Obiettivi del progetto
- Testare in modo completo il kernel XNU in un ambiente controllato
- Scoprire e riprodurre vulnerabilità attraverso vari sottosistemi XNU
- Fornire un framework per il fuzzing continuo e il miglioramento della sicurezza di XNU
- Dimostrare il valore dell'implementazione di tecniche avanzate di fuzzing nella ricerca sul kernel
- Consentire test efficienti di interazioni complesse del kernel e dei sottosistemi
Panoramica dell'architettura
SockFuzzer impiega un'architettura host/"ospite XNU", in cui il kernel XNU viene compilato come libreria ed eseguito in un ambiente utente personalizzato. Questa architettura è costituita da diversi componenti chiave:
- Ambiente host
- Libreria ospite XNU
- Scheduler personalizzato (basato su Concurrence)
- Motore di fuzzing (Centipede del progetto fuzztest di Google)
- Esecutore di test e harness
Ambiente host
L'ambiente host fornisce le basi per eseguire la libreria ospite XNU e gestire il processo di fuzzing. Include:
- Implementazioni personalizzate dei servizi principali del kernel
- Interfaccia hypercall per la comunicazione tra host e ospite XNU
- Esecutore di test e harness per l'esecuzione dei test di fuzzing
Libreria ospite XNU
Il kernel XNU viene compilato come libreria (libxnu) con modifiche minime per essere eseguito nello spazio utente. Gli aspetti chiave includono:
- Prefissazione e gestione dei simboli per evitare conflitti con i simboli dell'host
- Esposizione selettiva delle funzioni interne di XNU tramite un version script
- Supporto per più sottosistemi: BSD, Mach, memoria virtuale, thread, processi, ecc.
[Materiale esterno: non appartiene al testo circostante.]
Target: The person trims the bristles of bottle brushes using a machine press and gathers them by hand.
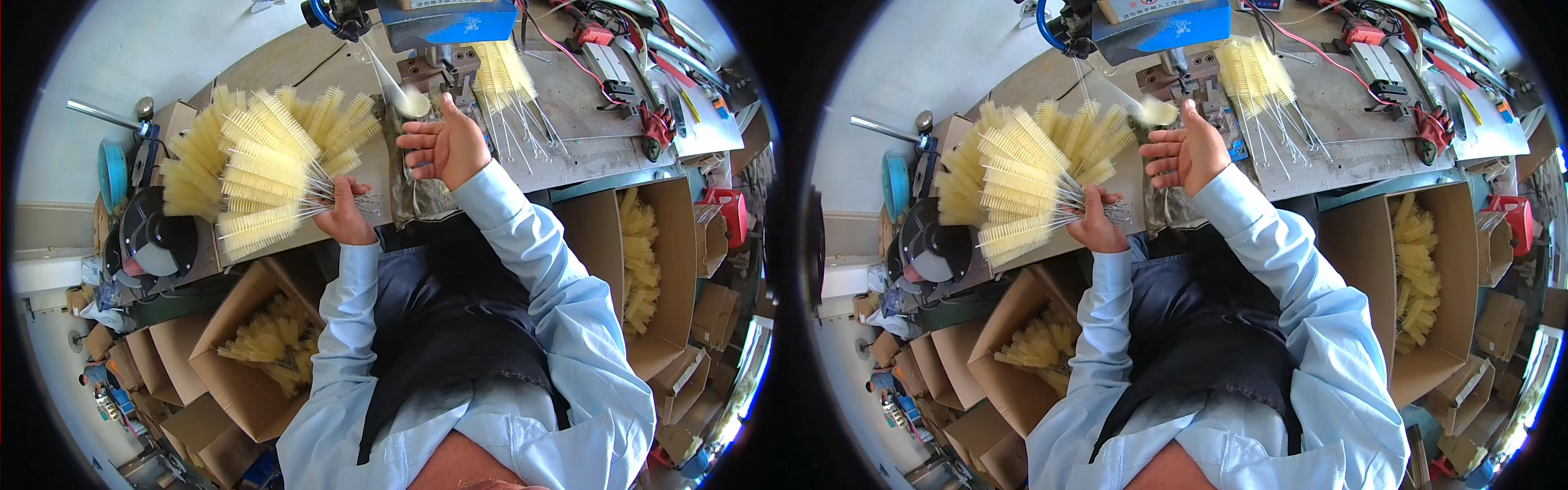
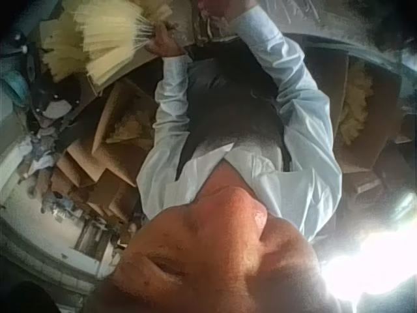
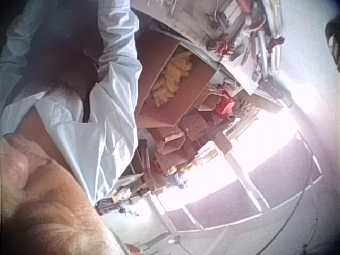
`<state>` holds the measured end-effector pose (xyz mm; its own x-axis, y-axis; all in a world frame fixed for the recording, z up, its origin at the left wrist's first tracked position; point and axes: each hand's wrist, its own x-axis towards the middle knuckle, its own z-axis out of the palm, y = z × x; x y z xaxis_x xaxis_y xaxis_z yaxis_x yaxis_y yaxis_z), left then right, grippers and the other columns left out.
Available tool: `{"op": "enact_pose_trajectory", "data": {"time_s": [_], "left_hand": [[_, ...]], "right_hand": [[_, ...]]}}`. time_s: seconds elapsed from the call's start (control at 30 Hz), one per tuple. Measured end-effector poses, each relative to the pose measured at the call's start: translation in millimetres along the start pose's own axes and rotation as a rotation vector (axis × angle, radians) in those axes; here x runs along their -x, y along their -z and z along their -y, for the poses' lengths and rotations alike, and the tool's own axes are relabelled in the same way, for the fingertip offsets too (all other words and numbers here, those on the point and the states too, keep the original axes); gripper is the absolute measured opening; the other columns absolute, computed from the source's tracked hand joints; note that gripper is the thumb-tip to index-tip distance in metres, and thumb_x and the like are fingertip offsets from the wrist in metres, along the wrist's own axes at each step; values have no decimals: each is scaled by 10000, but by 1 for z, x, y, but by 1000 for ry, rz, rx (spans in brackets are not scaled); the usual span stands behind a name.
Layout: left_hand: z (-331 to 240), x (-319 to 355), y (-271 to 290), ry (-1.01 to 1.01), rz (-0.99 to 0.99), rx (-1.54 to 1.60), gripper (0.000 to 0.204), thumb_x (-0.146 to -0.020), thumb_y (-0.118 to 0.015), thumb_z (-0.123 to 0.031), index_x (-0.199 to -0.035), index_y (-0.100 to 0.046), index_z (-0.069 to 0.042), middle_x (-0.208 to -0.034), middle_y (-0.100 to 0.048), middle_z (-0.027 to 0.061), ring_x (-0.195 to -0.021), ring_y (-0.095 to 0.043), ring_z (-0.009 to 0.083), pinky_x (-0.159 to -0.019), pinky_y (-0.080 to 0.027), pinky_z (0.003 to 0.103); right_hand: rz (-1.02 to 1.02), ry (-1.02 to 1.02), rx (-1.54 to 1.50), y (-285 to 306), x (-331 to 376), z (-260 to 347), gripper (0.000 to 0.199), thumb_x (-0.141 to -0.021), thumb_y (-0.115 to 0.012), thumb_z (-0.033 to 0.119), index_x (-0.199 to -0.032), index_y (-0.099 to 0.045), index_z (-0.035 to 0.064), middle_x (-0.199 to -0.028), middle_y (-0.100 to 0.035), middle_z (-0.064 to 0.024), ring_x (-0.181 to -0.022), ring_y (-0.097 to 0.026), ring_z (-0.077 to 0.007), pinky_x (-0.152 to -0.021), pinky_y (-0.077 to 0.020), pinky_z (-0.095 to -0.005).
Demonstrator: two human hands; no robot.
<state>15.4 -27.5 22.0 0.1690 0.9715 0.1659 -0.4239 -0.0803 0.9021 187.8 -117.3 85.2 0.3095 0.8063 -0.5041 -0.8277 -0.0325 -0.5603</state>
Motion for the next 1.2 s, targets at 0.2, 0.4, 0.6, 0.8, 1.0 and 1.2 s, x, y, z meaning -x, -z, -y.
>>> {"op": "enact_pose_trajectory", "data": {"time_s": [0.2, 0.4, 0.6, 0.8, 1.0, 1.2], "left_hand": [[18, -9, 8, 57, -37, 55, 139, -935, -590, -37, -1021, -489, 3, -760, -570, 83, -578, -553, 143, -596, -575, 358], [14, -9, 6, 121, -81, 75, 71, -923, -599, -24, -894, -538, -4, -723, -562, 72, -580, -543, 152, -583, -572, 375], [12, -9, 6, 145, -77, 47, 76, -939, -597, -52, -959, -539, -8, -777, -570, 72, -610, -554, 140, -591, -581, 377], [11, -8, 9, 99, -43, -7, 181, -960, -619, -120, -1082, -532, -18, -819, -570, 67, -624, -561, 138, -596, -587, 374], [13, -6, 5, 93, -36, -25, 175, -967, -620, -137, -1060, -537, -15, -815, -568, 63, -632, -559, 138, -594, -587, 373], [12, -8, 4, 103, -86, 9, 179, -985, -594, -165, -1019, -519, -7, -785, -564, 73, -592, -556, 148, -566, -582, 372]], "right_hand": [[60, 39, -143, -25, -4, -9, 623, -939, -555, 540, -1176, -509, -34, -1069, -664, -185, -845, -687, -320, -728, -589, -459], [92, 37, -162, -28, -2, -36, 256, -1045, -453, 299, -1011, -519, 55, -674, -400, 33, -510, -333, -73, -460, -303, -244], [-95, 316, 68, 8, 15, -47, 357, -1041, -478, 335, -878, -562, 29, -576, -418, 14, -408, -328, -75, -357, -253, -246], [-106, 347, 67, 44, 22, -23, 343, -1045, -484, 349, -908, -542, 41, -588, -409, 15, -413, -344, -70, -362, -274, -224], [-15, 297, -45, 52, 17, -8, 321, -1049, -477, 322, -890, -523, 47, -574, -376, 27, -410, -327, -69, -361, -277, -230], [53, 206, -142, 57, 16, 0, 306, -1057, -454, 303, -891, -507, 52, -576, -349, 35, -416, -300, -68, -366, -267, -235]]}}
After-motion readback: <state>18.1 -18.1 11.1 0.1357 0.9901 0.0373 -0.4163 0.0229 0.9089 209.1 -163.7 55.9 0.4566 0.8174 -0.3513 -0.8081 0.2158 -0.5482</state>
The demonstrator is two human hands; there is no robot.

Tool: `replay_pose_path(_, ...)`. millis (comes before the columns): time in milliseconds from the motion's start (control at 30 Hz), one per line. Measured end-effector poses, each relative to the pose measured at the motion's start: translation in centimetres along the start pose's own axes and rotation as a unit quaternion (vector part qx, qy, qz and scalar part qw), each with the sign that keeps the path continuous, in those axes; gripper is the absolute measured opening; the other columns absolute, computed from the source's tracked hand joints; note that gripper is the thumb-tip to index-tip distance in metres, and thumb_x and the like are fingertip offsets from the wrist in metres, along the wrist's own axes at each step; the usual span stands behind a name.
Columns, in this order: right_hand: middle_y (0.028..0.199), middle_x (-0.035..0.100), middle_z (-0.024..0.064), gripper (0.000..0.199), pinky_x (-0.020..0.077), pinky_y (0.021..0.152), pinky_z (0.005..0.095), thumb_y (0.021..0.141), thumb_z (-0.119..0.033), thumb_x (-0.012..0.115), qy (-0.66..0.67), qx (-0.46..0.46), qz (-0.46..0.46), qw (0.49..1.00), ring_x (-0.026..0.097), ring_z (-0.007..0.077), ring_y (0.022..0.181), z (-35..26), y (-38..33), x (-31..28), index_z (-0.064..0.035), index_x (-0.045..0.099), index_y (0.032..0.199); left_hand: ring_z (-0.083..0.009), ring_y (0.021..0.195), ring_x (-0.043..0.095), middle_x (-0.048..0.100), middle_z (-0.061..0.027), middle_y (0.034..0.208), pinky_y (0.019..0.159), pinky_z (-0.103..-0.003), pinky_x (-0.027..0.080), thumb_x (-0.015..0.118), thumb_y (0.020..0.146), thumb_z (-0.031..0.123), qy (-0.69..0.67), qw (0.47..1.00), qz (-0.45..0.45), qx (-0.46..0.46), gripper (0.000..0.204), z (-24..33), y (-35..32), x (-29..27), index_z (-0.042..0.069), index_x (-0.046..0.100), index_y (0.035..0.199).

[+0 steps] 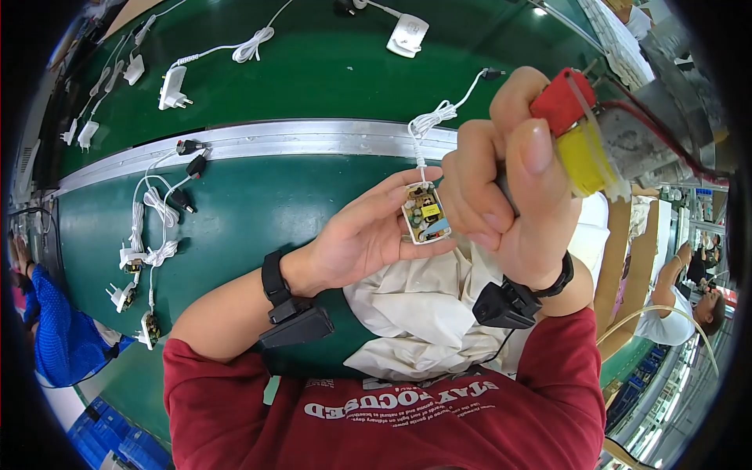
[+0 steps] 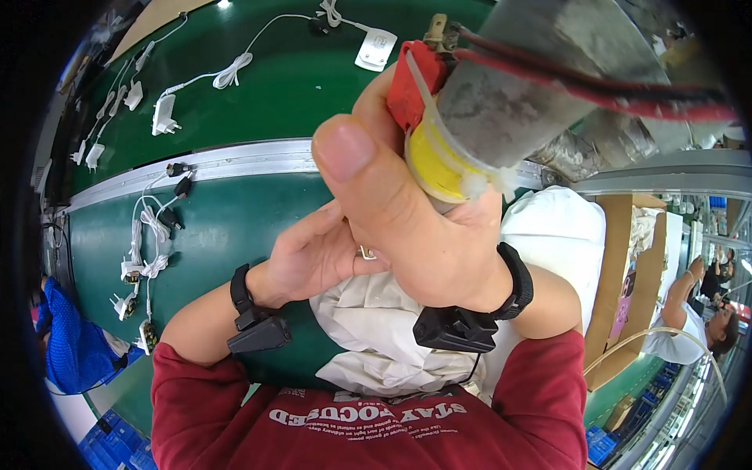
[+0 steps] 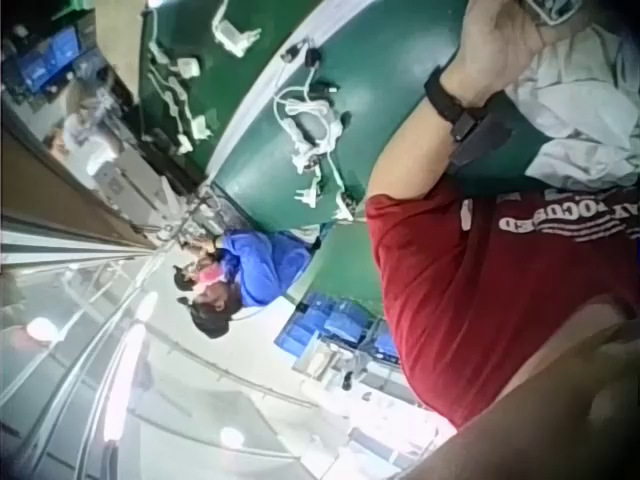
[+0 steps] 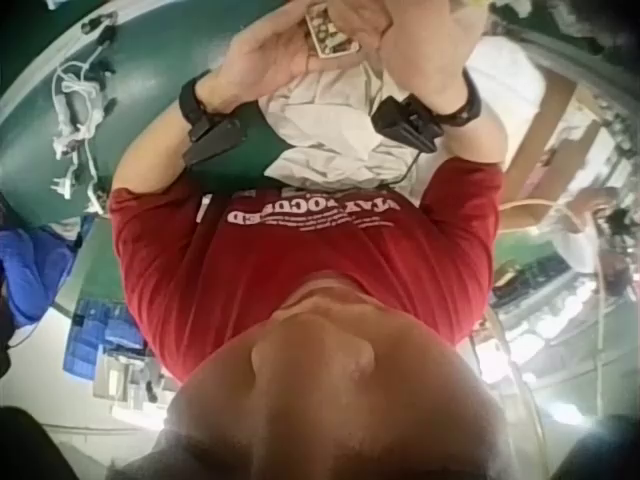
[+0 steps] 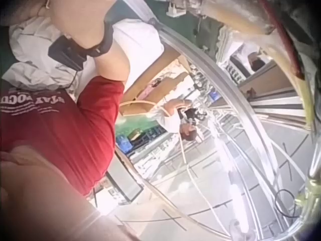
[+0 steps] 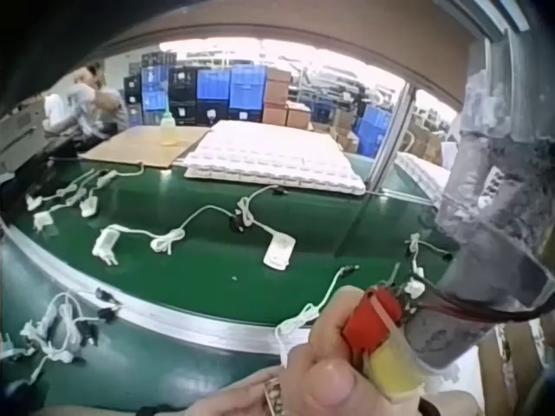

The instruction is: The person picks up a power adapter and applies glue to its internal components using a glue gun before placing it back on the assembly line and repeating the process with another adapter.

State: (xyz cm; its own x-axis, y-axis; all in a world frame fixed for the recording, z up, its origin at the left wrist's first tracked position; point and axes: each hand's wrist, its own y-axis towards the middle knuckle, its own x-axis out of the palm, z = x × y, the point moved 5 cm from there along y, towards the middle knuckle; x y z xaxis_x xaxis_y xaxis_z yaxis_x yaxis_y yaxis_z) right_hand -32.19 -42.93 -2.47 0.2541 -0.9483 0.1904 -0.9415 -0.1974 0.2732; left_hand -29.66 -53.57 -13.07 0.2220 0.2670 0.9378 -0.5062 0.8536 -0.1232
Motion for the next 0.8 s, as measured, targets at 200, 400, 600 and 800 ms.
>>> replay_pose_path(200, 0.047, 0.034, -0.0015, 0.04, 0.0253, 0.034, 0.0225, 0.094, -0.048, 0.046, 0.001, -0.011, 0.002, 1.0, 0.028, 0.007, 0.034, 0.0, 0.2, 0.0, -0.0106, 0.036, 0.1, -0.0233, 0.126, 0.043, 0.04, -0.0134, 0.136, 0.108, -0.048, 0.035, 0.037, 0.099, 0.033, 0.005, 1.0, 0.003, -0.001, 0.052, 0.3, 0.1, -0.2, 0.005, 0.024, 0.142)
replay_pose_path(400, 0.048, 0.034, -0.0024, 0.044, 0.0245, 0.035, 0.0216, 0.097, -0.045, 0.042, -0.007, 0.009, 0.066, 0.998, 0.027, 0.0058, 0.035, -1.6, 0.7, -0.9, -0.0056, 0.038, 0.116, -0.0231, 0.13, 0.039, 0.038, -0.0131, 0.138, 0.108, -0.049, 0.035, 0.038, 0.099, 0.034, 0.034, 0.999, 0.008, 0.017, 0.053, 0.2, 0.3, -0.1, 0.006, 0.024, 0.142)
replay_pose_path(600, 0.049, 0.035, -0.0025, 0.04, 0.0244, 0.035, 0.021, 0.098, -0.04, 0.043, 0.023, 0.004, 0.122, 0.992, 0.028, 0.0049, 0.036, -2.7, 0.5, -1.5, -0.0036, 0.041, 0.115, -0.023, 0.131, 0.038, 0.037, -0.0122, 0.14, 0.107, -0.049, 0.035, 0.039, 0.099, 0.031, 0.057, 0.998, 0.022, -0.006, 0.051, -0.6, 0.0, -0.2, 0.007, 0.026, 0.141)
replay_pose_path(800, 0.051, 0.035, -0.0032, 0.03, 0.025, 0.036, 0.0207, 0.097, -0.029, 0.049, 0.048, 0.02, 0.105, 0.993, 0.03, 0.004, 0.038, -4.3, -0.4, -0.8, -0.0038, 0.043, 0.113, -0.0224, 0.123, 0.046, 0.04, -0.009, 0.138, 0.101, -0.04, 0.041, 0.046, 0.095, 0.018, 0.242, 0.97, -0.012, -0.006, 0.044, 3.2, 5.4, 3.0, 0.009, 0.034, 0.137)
- Livello pmap nullo per il supporto alla memoria virtuale (con piani per supportare ARM pmap in futuro)
Scheduler personalizzato
Basato sul progetto Concurrence migliorato, lo scheduler personalizzato ora supporta funzionalità di threading complete:
- Executor: fornisce creazione, eliminazione e commutazione di contesto dei thread
- FuzzedScheduler: gestisce gli stati dei thread e le decisioni di scheduling
- Integrazione con la libreria ospite XNU per un corretto supporto al multithreading
Esecutore di test e harness
L'esecutore di test e l'harness gestiscono l'esecuzione dei test di fuzzing e forniscono:
- Inizializzazione dell'ambiente ospite XNU
- Esecuzione degli input di fuzzing attraverso vari sottosistemi
- Rilevamento e segnalazione dei crash
Caratteristiche principali
- Copertura completa del kernel XNU: testa più sottosistemi, inclusi BSD, Mach, memoria virtuale, thread e processi
- Esecuzione di XNU nello spazio utente: esegue i componenti del kernel XNU in un ambiente utente controllato
- Supporto completo al threading: sfrutta il Concurrence migliorato per funzionalità di multithreading corrette
- Supporto alla memoria virtuale: utilizza un livello pmap nullo con piani per il supporto ARM pmap
- Fuzzing MIG: supporto per il fuzzing delle interfacce Mach Interface Generator (MIG)
- Interfaccia hypercall: facilita la comunicazione tra host e componenti dell'ospite XNU
Funzionalità supportate
- BSD
- Mach
- Memoria virtuale (con livello pmap nullo)
- Thread e processi
- Rete
- Messaggi Mach
- Interfacce MIG
Flusso di lavoro
- Il kernel XNU viene compilato come libreria con le modifiche necessarie
- L'ambiente host inizializza la libreria ospite XNU e lo scheduler personalizzato
- Centipede genera input strutturati utilizzando le definizioni protobuf
- L'harness di test esegue gli input, invocando syscall, messaggi Mach e altre interfacce del kernel
- Lo scheduler personalizzato gestisce l'esecuzione dei thread all'interno dell'ospite XNU
- ASAN monitora i problemi di corruzione della memoria
- I crash e le informazioni di copertura vengono raccolti e analizzati
Limitazioni e lavori futuri
- Supporto IOKit: l'implementazione attuale non supporta i sottosistemi IOKit
- Fuzzing di soli binari: l'approccio attuale si basa sul codice sorgente che non include tutti i moduli
Il lavoro futuro include:
- Implementare il supporto IOKit
- Integrare il supporto ARM pmap per la memoria virtuale
- Adattare le tecniche per scenari di fuzzing di soli binari
- Continuare ad espandere la copertura e il supporto per i sottosistemi XNU
Limitazioni della release pubblica
Per mantenere questo repository ben strutturato, diverse dipendenze dovranno essere aggiunte dagli utenti stessi a third_party, come xnu, bootstrap_cmds e alcune altre librerie.